North Dakota was completely flat for 100 miles, but it’s all on this slight uphill grade. I crossed the continental divide, which I was pretty sure was in Montana, but who knows? The terrain in mid-North Dakota is hilly and open, like Kansas, only the billboards are less about god and more about the many benefits of ethanol. I stopped in Jamestown about 1:30 to see the world’s largest buffalo, not to mention the world’s largest buffalo balls, which were majestic and alarming at the same time.

I drove through downtown Jamestown and found nothing but scary bars, so I picked a mexican place by the mall for lunch. It sucked, but I was drinking coffee, and that’s all that mattered.

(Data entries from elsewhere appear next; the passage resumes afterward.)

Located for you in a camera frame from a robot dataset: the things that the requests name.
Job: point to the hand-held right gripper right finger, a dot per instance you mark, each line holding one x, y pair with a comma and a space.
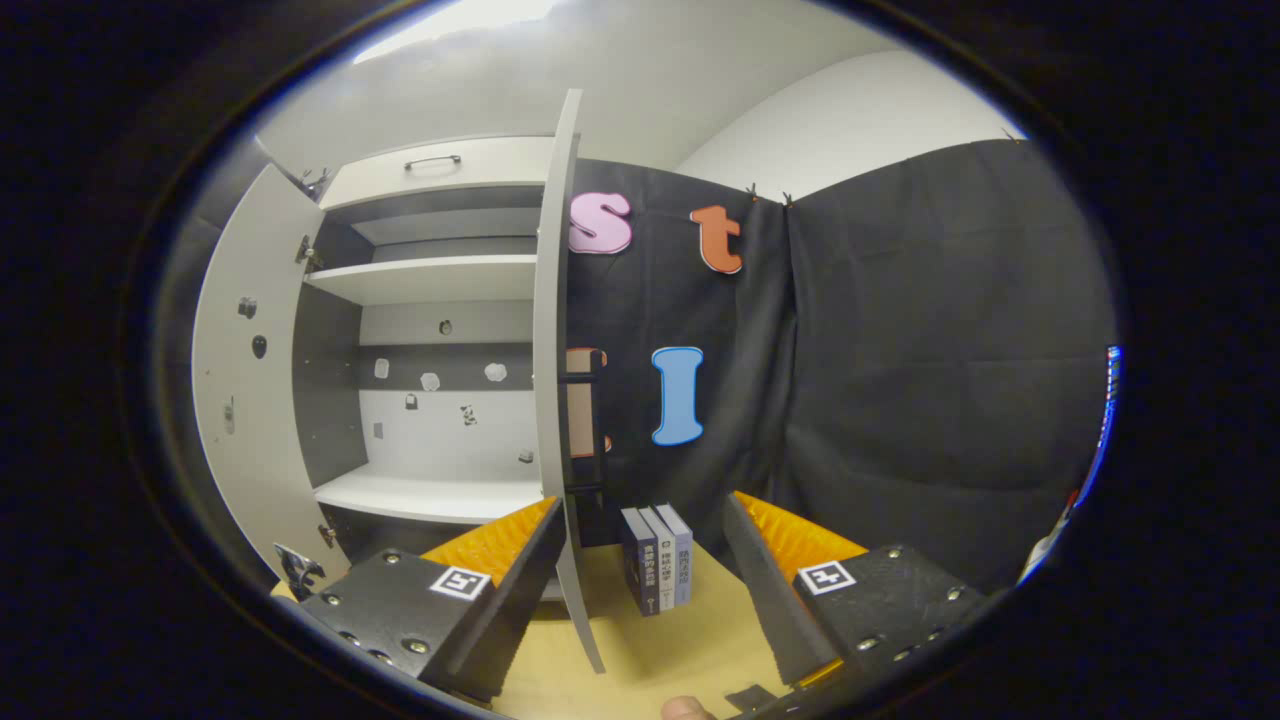
765, 590

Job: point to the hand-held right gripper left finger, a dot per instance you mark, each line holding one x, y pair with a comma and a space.
520, 590

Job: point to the white grey cabinet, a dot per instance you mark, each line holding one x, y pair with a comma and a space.
440, 430

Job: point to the white cabinet door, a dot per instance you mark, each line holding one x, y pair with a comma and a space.
552, 350
250, 450

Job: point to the white cabinet shelf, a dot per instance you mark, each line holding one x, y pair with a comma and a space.
430, 278
430, 495

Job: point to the metal door hinge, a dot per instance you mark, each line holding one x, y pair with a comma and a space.
326, 535
307, 252

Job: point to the white cabinet drawer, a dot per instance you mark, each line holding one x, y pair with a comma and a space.
440, 185

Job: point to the grey blue book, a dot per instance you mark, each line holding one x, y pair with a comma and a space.
683, 555

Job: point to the white book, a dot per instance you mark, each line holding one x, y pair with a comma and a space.
665, 560

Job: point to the dark blue book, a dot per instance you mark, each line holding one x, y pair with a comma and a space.
640, 565

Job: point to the metal clip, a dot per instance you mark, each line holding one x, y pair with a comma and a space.
315, 183

Making good time through North Dakota, I decided to pull off to see what the ‘Enchanted Highway’ signs were all about. I drove for a few miles and saw nothing of interest. As I made a u-turn in the middle of a tiny little highway, I noticed that it was really, really hard to turn the wheel. I freaked.

(Some background: I have intense car-trouble paranoia, which is not completely unsubstantiated. [Evidence: exhibit 1, exhibit 2] I occasionally have this sense that my finely-engineered Swedish automobile is nothing more than a jumble of parts held together with scotch tape and twine, and it’s just waiting for the exact worst moment to fall apart in a million pieces around me. And, really, as far as worst moments go, this was close: I was in the middle of nowhere - or at least I thought I was, until I discovered Montana, I was alone, I had no cell signal, and I was on the very first day of a trip of undetermined length.)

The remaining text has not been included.